| Directions for this task |
Going down the data below, set down exactly the line with "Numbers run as" and each line after it through the line with "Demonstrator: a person"; no other lines.

| Recorded data |

*** Block opens ***

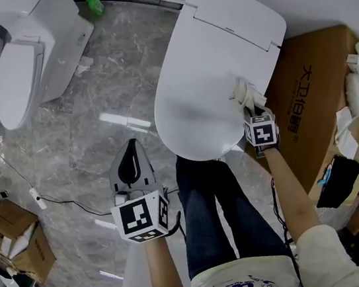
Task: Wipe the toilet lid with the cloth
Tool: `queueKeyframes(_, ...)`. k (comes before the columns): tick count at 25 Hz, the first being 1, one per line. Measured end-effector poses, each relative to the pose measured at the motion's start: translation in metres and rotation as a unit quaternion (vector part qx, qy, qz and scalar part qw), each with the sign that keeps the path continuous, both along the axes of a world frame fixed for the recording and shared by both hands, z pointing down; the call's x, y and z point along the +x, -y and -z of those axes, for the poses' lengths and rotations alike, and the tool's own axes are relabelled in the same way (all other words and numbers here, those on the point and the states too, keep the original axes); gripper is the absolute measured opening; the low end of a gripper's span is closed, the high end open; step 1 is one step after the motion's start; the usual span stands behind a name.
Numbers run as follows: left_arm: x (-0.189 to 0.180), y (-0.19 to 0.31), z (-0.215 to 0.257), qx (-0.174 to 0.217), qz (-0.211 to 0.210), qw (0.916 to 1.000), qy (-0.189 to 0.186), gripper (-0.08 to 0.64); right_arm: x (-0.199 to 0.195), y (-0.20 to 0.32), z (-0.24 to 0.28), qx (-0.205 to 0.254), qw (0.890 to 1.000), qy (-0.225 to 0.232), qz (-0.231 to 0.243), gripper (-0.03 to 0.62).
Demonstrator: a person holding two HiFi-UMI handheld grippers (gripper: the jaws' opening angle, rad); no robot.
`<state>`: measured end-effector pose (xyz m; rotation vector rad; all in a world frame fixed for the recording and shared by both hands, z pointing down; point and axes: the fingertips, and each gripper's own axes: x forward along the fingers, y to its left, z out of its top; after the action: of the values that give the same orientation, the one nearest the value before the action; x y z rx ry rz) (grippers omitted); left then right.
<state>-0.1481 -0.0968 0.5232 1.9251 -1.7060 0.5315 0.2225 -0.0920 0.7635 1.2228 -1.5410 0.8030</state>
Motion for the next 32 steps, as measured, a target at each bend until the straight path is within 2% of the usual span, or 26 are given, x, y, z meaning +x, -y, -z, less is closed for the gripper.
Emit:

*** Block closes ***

| Task answer |
Numbers run as follows: left_arm: x (-0.189 to 0.180), y (-0.19 to 0.31), z (-0.215 to 0.257), qx (-0.174 to 0.217), qz (-0.211 to 0.210), qw (0.916 to 1.000), qy (-0.189 to 0.186), gripper (-0.08 to 0.64); right_arm: x (-0.199 to 0.195), y (-0.20 to 0.32), z (-0.24 to 0.28), qx (-0.205 to 0.254), qw (0.890 to 1.000), qy (-0.225 to 0.232), qz (-0.231 to 0.243), gripper (-0.03 to 0.62).
Demonstrator: a person holding two HiFi-UMI handheld grippers (gripper: the jaws' opening angle, rad); no robot.

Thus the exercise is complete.